_EXTRACTED INFORMATION_:
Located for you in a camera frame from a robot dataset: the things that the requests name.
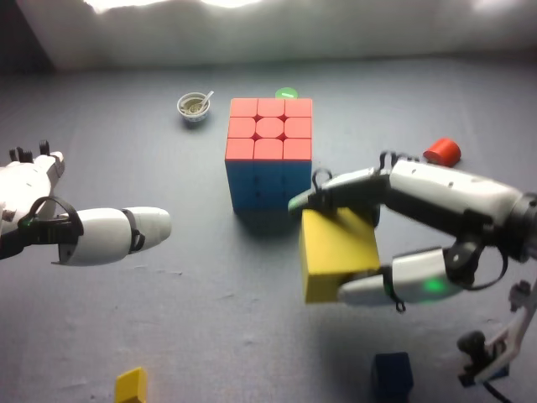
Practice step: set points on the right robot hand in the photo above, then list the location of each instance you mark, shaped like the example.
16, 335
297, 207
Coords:
444, 193

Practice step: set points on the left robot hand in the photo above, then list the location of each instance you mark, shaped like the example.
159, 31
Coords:
113, 233

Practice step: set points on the large yellow block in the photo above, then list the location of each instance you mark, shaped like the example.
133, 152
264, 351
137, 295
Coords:
331, 252

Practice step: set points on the small red object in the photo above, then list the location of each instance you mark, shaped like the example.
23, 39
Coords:
442, 152

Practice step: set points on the small yellow wedge block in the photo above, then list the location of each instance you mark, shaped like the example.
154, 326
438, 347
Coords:
131, 384

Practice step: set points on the green disc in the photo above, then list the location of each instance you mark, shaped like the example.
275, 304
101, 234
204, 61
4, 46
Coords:
286, 92

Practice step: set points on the small blue cube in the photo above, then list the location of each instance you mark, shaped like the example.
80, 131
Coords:
392, 373

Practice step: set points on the Rubik's cube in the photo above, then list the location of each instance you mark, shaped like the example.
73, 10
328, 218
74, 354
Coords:
268, 126

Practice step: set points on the grey table cloth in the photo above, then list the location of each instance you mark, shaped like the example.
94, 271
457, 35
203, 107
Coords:
126, 315

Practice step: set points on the small white toy bowl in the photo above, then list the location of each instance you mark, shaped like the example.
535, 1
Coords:
189, 113

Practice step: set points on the small white toy spoon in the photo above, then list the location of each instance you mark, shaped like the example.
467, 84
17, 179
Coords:
205, 100

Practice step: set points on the white backdrop sheet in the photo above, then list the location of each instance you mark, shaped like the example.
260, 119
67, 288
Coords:
293, 33

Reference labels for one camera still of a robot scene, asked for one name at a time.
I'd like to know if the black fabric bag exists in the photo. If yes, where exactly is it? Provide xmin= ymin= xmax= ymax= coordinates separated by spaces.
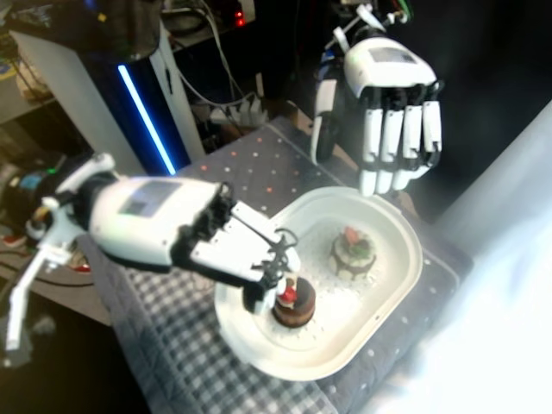
xmin=8 ymin=0 xmax=163 ymax=61

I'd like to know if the white cable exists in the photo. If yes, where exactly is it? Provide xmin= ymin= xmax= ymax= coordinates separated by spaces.
xmin=172 ymin=8 xmax=260 ymax=113

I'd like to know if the grey checked quilt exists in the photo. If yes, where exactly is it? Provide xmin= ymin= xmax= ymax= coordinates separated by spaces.
xmin=75 ymin=114 xmax=475 ymax=414

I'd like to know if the dark cake with strawberry topping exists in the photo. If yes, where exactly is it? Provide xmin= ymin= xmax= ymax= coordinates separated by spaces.
xmin=329 ymin=226 xmax=377 ymax=281

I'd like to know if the black device with red light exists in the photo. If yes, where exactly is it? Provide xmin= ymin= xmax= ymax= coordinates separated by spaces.
xmin=161 ymin=0 xmax=260 ymax=48

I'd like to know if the dark cake with red figure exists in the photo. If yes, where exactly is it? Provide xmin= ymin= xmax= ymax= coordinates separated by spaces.
xmin=271 ymin=275 xmax=317 ymax=331

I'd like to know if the white blurred robot body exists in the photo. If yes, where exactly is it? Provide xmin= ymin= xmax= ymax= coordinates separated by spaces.
xmin=357 ymin=98 xmax=552 ymax=414

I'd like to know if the white tower with blue light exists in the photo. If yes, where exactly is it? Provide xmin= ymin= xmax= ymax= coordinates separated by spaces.
xmin=10 ymin=19 xmax=207 ymax=178

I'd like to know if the white oval tray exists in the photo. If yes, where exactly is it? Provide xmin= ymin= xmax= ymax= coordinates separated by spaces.
xmin=213 ymin=185 xmax=423 ymax=383

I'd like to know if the white power strip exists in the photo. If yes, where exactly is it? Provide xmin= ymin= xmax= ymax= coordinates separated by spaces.
xmin=191 ymin=97 xmax=271 ymax=130

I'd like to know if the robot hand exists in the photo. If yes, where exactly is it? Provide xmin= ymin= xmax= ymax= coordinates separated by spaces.
xmin=310 ymin=38 xmax=446 ymax=198
xmin=87 ymin=177 xmax=302 ymax=314

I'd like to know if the red and white round object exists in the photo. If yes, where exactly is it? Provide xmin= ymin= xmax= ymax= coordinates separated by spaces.
xmin=64 ymin=248 xmax=94 ymax=275

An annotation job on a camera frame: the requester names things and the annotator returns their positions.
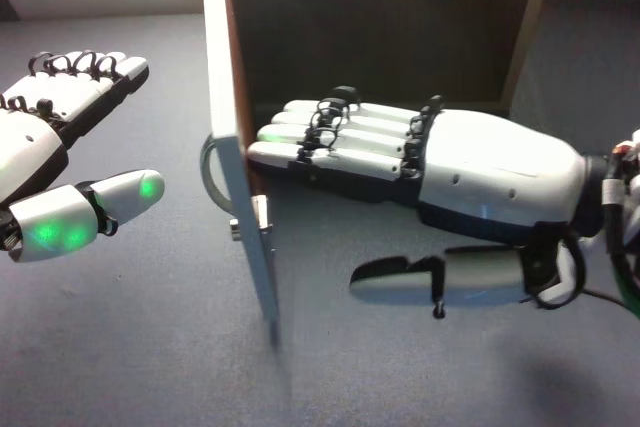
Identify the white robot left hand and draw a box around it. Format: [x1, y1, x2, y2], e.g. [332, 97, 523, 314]
[0, 49, 166, 264]

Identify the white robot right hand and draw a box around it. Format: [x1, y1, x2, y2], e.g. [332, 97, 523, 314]
[246, 85, 589, 321]

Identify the black cable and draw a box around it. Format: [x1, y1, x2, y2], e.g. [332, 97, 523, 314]
[579, 288, 640, 321]

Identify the chrome door handle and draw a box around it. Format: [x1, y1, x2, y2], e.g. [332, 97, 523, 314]
[199, 134, 234, 212]

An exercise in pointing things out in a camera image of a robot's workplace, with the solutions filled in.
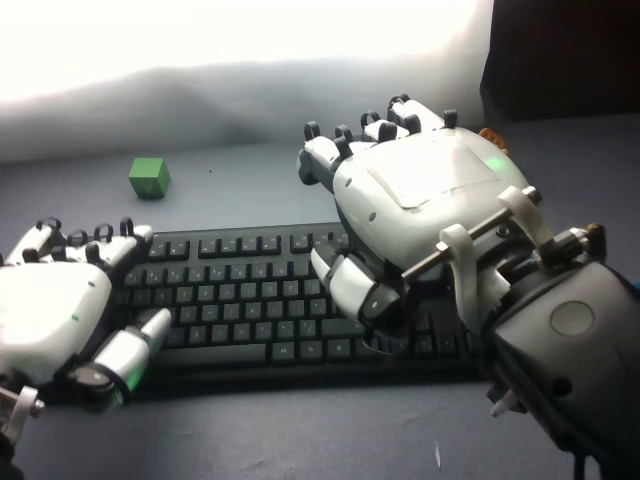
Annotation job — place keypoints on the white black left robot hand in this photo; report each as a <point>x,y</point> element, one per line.
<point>45,310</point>

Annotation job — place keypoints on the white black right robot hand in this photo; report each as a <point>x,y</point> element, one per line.
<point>425,170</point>

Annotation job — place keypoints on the small orange object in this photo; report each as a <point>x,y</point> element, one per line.
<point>492,137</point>

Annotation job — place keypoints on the green cube block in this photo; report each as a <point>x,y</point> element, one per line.
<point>147,177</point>

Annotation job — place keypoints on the dark panel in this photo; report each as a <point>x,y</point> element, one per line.
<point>565,55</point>

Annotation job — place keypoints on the black computer keyboard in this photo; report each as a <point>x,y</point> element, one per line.
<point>240,300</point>

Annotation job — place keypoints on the grey table cloth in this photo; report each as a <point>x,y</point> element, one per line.
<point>300,440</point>

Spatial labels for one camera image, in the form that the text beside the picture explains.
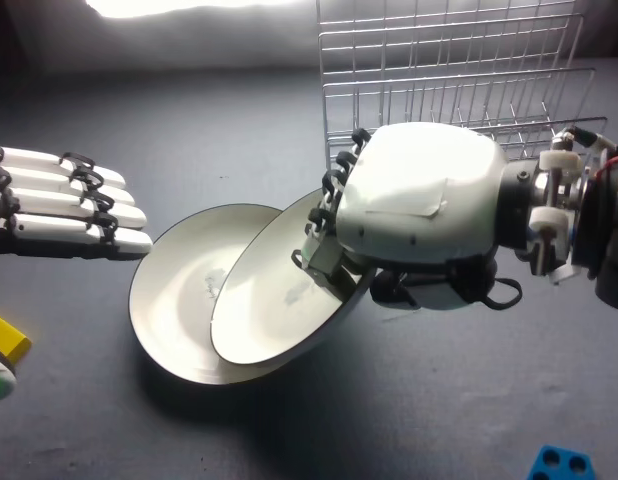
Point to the white plate with black rim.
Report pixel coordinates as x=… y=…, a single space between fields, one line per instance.
x=174 y=300
x=269 y=325

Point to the white backdrop cloth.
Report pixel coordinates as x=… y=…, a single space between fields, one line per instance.
x=214 y=40

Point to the blue pentagon block with holes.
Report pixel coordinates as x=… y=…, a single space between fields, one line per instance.
x=564 y=472

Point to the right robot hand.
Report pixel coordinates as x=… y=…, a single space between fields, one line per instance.
x=419 y=190

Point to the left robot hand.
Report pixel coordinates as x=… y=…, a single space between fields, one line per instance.
x=49 y=200

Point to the solid yellow block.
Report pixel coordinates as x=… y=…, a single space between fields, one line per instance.
x=9 y=337

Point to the grey table cloth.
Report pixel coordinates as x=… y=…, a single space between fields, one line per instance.
x=439 y=400

_TASK ITEM_: Pick each line holding the word "cloth" out of the listing.

_RESPONSE_:
Practice step: set points on the grey table cloth in the photo above, then list the location of each instance you mark, shaped like the example.
Annotation job — place keypoints on the grey table cloth in this photo; report each as a <point>x,y</point> element, one per line.
Point to the white backdrop cloth.
Point to the grey table cloth.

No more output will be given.